Radio BItalian radio has declared yesterday’s mission to attack Malta’s harbours as a resounding success, comparable to the greatest naval battle.  The Italian version of yesterday’s attack was reported in a special communique over  the country’s national radio this evening:

“The epic exploits passed into tradition have been taken up again by the daring feat mentioned in today’s ordinary communique. This exploit finds no precedent in any naval history because of the difficulties it presented and the results obtained.  During the night of 26 March, our MA [boats] had penetrated into Suda Bay and succeeded in sinking the cruiser York and two large ships.  The success achieved on that occasion gave reasons to believe that the penetration of the Malta base was possible, notwithstanding the formidable defence and the intense vigilance; so that the exploit had been carefully prepared and studied beforehand and was put into execution on the night of 25-26 July. 

Favoured by darkness, some light [naval] units approached the harbour entrance and then launched the assault against the enemy fortress. While they were doing so a searchlight illuminated one of the units and then the others were discovered.  A hundred [weapons] opened a rapid fire on them but this could not arrest the dash of our seamen and, a few minutes after, our light units which had succeeded in getting clear of the fire let go their torpedoes inside the Malta harbour – eight explosions with high flames ensued. 
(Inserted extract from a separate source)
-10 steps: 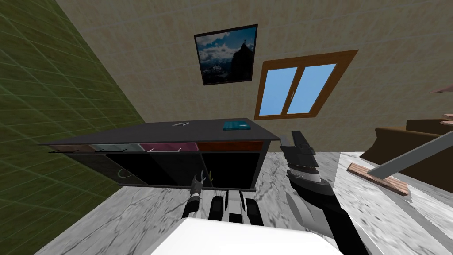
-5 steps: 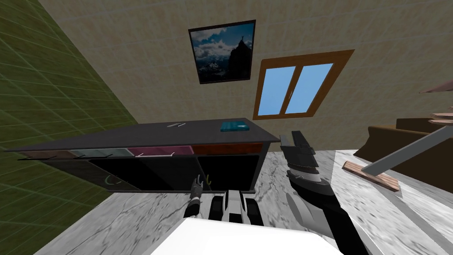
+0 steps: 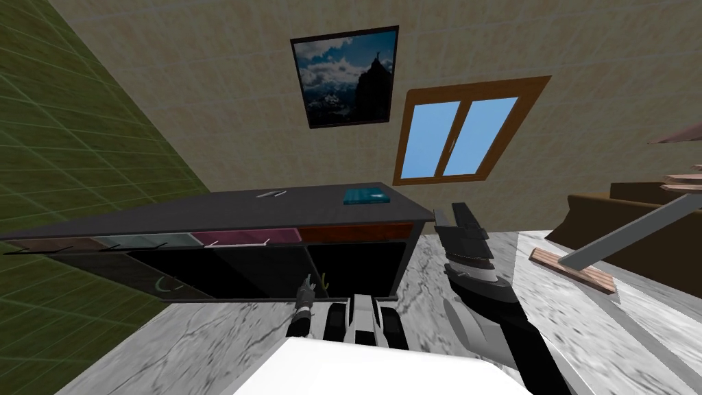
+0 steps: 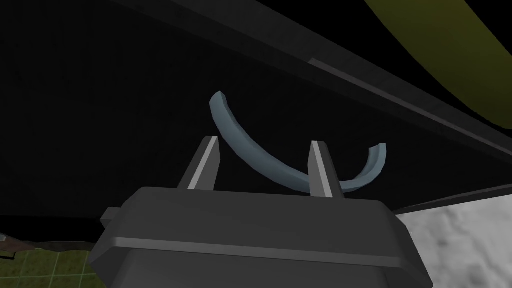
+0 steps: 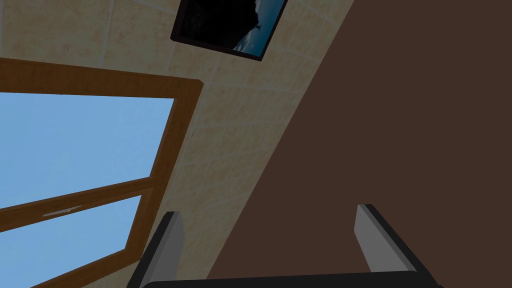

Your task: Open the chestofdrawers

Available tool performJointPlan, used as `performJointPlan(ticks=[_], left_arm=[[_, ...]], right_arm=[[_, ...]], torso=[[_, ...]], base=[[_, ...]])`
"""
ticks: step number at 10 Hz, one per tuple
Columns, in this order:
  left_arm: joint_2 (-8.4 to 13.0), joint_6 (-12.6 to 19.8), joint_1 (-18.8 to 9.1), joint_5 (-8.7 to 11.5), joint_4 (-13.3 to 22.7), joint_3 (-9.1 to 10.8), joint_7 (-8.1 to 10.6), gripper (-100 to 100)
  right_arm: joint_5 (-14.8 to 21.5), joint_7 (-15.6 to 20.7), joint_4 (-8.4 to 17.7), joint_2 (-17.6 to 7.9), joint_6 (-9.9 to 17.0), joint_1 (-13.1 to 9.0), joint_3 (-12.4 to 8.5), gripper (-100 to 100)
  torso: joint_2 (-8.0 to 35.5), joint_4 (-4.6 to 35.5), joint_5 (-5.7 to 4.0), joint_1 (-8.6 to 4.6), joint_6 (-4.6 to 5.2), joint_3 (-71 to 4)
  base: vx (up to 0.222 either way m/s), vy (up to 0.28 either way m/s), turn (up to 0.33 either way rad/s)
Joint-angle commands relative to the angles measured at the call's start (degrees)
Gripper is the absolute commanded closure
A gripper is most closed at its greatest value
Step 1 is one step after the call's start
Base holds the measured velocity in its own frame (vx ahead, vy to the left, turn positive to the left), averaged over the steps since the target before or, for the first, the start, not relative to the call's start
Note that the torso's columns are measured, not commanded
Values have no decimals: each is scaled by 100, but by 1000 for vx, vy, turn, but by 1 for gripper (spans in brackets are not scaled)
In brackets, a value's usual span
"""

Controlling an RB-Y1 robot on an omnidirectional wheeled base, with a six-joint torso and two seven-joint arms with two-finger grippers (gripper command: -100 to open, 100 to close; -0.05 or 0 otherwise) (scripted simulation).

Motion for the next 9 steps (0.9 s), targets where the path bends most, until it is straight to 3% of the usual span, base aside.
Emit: performJointPlan(ticks=[1,8,9], left_arm=[[9,86,12,-185,-46,-214,3,100],[72,296,-104,-724,-165,-873,217,100],[53,255,-114,-672,-119,-812,204,100]], right_arm=[[0,0,1,0,0,-1,0,0],[0,0,0,0,0,0,0,0],[0,0,0,-1,0,0,-1,0]], torso=[[0,-3,-2,-2,-21,0],[-58,4,-6,-7,-28,-28],[-33,5,-1,1,-30,-17]], base=[[-259,170,-123],[-282,162,-112],[-151,82,-35]])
It is not possible to say what damage was inflicted on the British Navy but knowing how our seamen delivered the attack one must rest assured that at least eight more British units have been rendered unseaworthy. With this exploit which may be compared with the greatest naval battle was concluded a three-day epic, opened on 23 July by the action of one of our submarines and so successfully carried out by our aviation and MAs. 
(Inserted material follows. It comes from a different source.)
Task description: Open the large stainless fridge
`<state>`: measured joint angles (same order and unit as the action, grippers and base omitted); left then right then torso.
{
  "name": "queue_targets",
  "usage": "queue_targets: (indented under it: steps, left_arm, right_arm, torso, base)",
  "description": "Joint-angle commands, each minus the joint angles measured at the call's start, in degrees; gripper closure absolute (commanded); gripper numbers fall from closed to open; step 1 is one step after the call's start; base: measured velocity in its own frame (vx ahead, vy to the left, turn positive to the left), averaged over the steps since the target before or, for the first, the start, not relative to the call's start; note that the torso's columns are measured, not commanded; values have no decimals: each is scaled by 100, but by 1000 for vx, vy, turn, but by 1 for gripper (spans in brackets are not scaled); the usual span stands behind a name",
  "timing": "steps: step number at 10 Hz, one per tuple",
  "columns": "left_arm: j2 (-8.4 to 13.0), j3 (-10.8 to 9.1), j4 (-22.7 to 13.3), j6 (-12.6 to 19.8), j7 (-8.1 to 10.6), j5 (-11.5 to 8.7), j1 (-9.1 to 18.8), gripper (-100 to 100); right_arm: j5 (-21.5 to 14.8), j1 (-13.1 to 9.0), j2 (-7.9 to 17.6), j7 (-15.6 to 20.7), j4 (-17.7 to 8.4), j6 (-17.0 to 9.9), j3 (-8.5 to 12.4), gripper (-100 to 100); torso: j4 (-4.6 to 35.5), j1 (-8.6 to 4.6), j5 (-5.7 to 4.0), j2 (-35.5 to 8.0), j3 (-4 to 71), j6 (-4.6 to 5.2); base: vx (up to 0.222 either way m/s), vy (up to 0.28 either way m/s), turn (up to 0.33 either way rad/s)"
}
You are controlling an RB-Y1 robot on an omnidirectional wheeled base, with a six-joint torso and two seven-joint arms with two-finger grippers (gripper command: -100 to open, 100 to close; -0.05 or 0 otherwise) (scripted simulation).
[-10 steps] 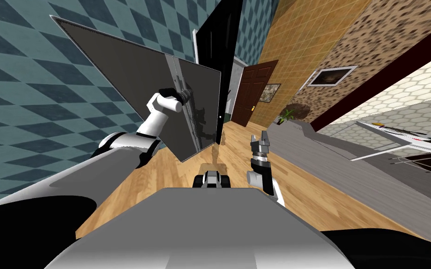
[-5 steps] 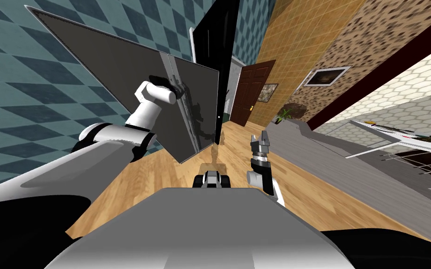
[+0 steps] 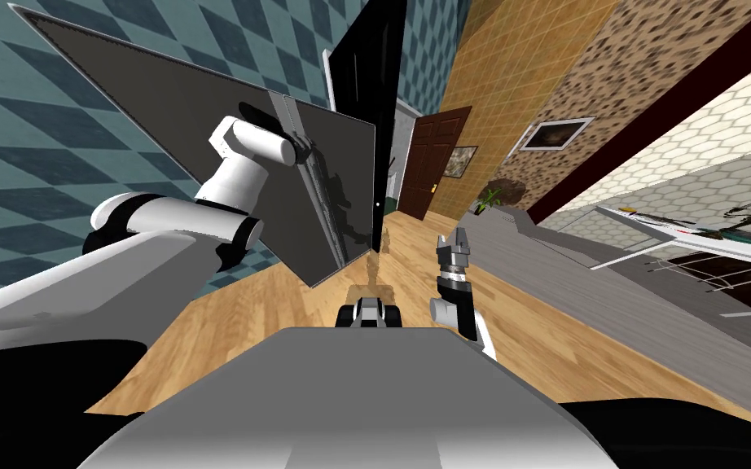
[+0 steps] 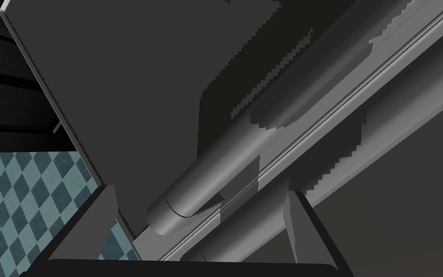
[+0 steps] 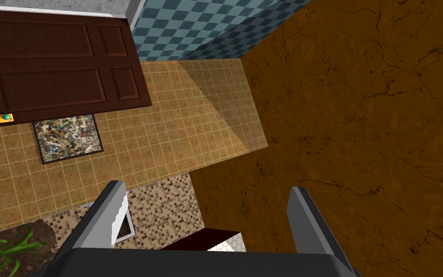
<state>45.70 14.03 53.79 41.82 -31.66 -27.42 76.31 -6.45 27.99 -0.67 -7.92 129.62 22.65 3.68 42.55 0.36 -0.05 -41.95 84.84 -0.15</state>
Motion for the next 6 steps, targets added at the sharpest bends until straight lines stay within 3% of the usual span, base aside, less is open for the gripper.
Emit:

Our aviation proceeded during yesterday to hunt enemy shipping both on the high seas as well as at Malta where some damaged ship might have sought refuge. During the previous night our aircraft carried out an offensive action against the Grand Harbour zone and the dockyard of Valletta.  The enemy made use of many searchlights and night fighters and two of our bombers had undecisive engagements with enemy aircraft. 
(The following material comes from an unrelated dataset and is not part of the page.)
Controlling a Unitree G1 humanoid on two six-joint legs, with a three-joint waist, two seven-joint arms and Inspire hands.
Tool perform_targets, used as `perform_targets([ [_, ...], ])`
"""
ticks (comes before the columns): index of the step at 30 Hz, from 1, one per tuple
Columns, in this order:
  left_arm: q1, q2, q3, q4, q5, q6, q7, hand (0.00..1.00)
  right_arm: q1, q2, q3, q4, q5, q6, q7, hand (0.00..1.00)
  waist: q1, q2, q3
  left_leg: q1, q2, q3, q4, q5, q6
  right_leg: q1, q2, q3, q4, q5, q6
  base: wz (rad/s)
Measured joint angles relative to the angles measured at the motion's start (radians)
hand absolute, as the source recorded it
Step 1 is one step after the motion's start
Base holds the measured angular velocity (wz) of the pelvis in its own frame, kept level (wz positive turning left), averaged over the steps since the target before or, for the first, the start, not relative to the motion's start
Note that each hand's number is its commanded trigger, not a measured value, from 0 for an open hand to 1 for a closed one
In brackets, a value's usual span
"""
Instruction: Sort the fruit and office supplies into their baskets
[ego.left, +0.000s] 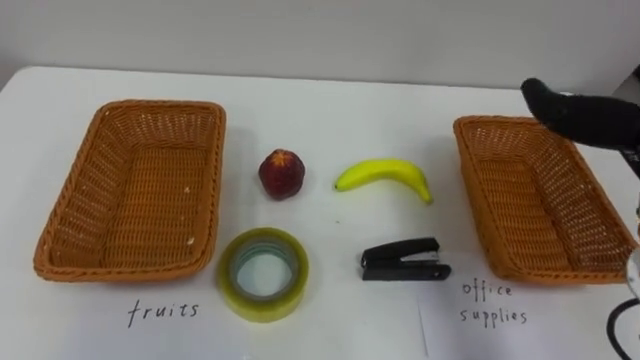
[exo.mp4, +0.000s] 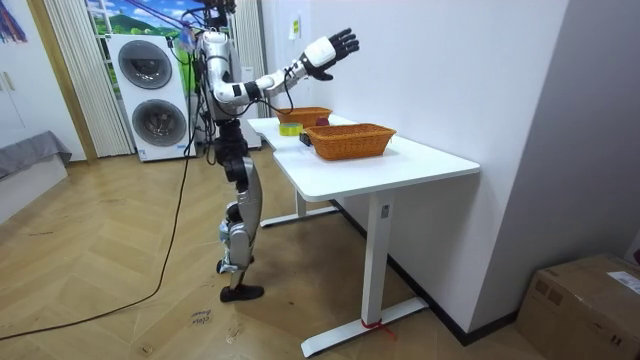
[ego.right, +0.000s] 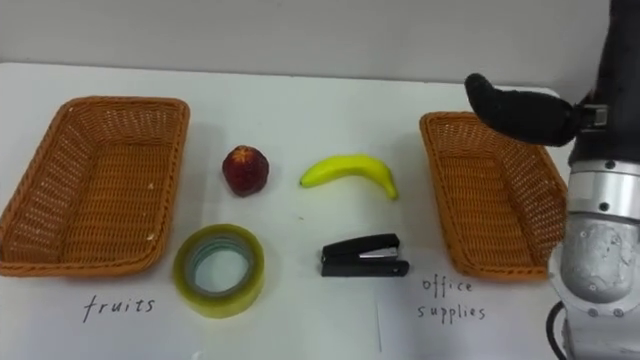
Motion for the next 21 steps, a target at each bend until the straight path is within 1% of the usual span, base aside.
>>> perform_targets([
  [3, -0.006, 0.0, -0.019, -0.003, 0.0, 0.0, -0.003, 0.0, 0.0, 0.0, 0.032, 0.0, 0.0, 0.007, 0.063, 0.0, 0.001, -0.003, -0.0008, -0.005, 0.0, 0.0, 0.002, 0.0, 0.0, 0.0, -0.001, 0.0, 0.0, 0.001, 0.0, 0.0],
  [6, -0.009, 0.001, -0.026, -0.005, -0.001, 0.0, -0.009, 0.0, 0.0, 0.0, 0.045, 0.0, -0.022, 0.01, 0.121, 0.0, 0.002, 0.0, -0.0014, -0.008, 0.0, -0.002, 0.007, 0.0, 0.0, 0.002, -0.002, -0.007, 0.0, 0.004, 0.001, 0.02],
  [8, -0.009, 0.0, -0.035, -0.012, -0.001, 0.0, -0.012, 0.0, 0.0, 0.0, 0.055, 0.0, -0.025, 0.013, 0.163, 0.0, 0.002, 0.008, -0.0044, -0.008, 0.0, -0.002, 0.008, 0.0, 0.0, 0.002, -0.003, -0.008, 0.001, 0.006, 0.0, 0.0],
  [11, -0.008, 0.0, -0.035, -0.012, -0.001, 0.0, -0.023, 0.0, 0.0, 0.0, 0.057, 0.0, -0.049, 0.013, 0.202, 0.0, 0.006, 0.02, -0.0031, -0.009, 0.0, -0.005, 0.009, 0.0, 0.001, 0.003, -0.004, -0.012, 0.002, 0.007, 0.0, 0.01],
  [15, -0.007, 0.0, -0.038, -0.02, -0.001, 0.001, -0.025, 0.0, 0.0, 0.0, 0.07, 0.016, -0.113, 0.02, 0.258, 0.0, 0.004, 0.027, -0.0044, -0.017, 0.0, -0.018, 0.01, 0.001, 0.002, 0.0, -0.004, -0.024, 0.002, 0.007, -0.001, 0.08],
  [19, -0.007, 0.0, -0.037, -0.025, 0.0, -0.001, -0.032, 0.0, 0.0, 0.0, 0.097, 0.034, -0.166, 0.027, 0.321, 0.0, 0.007, 0.025, -0.0065, -0.019, -0.001, -0.019, 0.015, 0.001, 0.002, 0.001, -0.005, -0.027, 0.003, 0.007, -0.001, 0.01],
  [21, -0.01, 0.001, -0.035, -0.025, 0.0, -0.001, -0.04, 0.0, 0.0, 0.001, 0.101, 0.034, -0.173, 0.033, 0.367, 0.0, 0.013, 0.023, -0.0056, -0.018, -0.001, -0.019, 0.015, 0.001, 0.002, 0.0, -0.005, -0.027, 0.002, 0.007, -0.001, 0.0],
])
Yesterday planes of our offensive reconnaissance flight with fighter escorts flew over Malta and during their return trip were engaged by three enemy machines on the Sicilian Channel but these were driven away by our fighters. Over Malta one of our formations was engaged by 30 British fighters most of which were Spitfires – a fierce encounter ensued in the course of which several Spitfires were shot down while three of our aircraft failed to return.  Our fighter formations were under the command of Carlo Romagneli and Francesco Beccharia.”

No Allied vessels were destroyed or damaged in the raid.   One of the Italian attack boats damaged the St Elmo breakwater but in doing so blocked access to Grand Harbour for the others, all of which were either destroyed or captured.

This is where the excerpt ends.